Goal of the exercise: Output all the data below verbatim.

The data:
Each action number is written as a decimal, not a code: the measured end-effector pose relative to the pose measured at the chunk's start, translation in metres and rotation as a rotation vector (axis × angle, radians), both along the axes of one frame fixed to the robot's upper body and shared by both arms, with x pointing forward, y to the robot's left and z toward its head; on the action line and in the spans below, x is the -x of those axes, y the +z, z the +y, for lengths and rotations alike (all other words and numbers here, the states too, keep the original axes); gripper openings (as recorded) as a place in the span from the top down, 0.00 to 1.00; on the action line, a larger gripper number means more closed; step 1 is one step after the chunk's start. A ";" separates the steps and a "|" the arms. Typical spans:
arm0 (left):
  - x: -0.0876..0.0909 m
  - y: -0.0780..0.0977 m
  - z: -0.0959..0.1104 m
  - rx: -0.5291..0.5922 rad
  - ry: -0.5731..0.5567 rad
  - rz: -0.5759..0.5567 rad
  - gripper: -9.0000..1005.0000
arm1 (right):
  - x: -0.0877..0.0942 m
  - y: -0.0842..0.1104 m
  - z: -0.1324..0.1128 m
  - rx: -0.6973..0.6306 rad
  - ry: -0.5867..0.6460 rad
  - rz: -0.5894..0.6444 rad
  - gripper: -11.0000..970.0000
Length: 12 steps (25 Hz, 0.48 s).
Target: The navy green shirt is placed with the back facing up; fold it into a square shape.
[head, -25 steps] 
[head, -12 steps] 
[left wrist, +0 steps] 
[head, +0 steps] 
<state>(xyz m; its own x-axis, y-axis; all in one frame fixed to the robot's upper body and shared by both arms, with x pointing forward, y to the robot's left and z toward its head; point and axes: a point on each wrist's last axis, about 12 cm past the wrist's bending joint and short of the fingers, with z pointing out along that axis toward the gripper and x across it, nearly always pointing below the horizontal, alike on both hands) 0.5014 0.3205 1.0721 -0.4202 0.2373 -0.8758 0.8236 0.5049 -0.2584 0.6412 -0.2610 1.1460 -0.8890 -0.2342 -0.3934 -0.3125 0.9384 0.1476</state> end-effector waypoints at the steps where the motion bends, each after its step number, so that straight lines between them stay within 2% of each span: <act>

Task solution:
Each action number is written as a decimal, not a code: the measured end-effector pose relative to the pose measured at the chunk's start, translation in metres and rotation as a rotation vector (axis × angle, radians), both along the axes of one frame fixed to the robot's upper body and shared by both arms, with x pointing forward, y to the robot's left and z toward its head; on the action line and in the spans below, x is the -x of those axes, y the +z, z the +y, for lengths and rotations alike (all other words and numbers here, the states too, keep the original axes); gripper openings (as recorded) as a place in the span from the top down, 0.00 to 1.00; on the action line, a larger gripper number means more closed; step 1 is one step after the chunk's start. A ";" separates the steps and a "|" the arms. Typical spans:
arm0 (left):
  - x: -0.0876..0.0909 m
  - y: -0.0780..0.0977 m
  - z: -0.0959..0.1104 m
  - rx: -0.5291..0.5922 rad
  - ry: -0.5731..0.5567 rad
  - rz: -0.5759..0.5567 rad
  - gripper: -9.0000..1005.0000
arm1 (right):
  - x: -0.0877..0.0942 m
  - y: -0.0842..0.1104 m
  - z: -0.1324..0.1128 m
  - rx: -0.6973..0.6306 rad
  - ry: -0.5867..0.6460 rad
  - rz: -0.5894..0.6444 rad
  - gripper: -11.0000..970.0000
Length: 12 steps (25 Hz, 0.48 s).
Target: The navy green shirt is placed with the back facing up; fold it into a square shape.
[head, -25 steps] 
[head, -12 steps] 
[left wrist, +0 steps] 
[head, +0 steps] 
<state>(xyz m; its own x-axis, y-axis; all in one frame fixed to the robot's upper body and shared by both arms, with x pointing forward, y to the robot's left and z toward its head; point and axes: a point on each wrist's last axis, about 12 cm past the wrist's bending joint and short of the fingers, with z pointing out along that axis toward the gripper and x across it, nearly always pointing below the horizontal, alike on both hands) 0.5014 0.3205 1.0721 -0.4202 0.2373 -0.8758 0.8236 0.5049 -0.2584 0.6412 -0.2610 1.1460 -0.8890 -0.2342 -0.3934 -0.3125 0.9384 0.1476</state> end-effector waypoints at the steps where the motion bends, each after its step number, so that straight lines between them stay within 2% of each span: <act>

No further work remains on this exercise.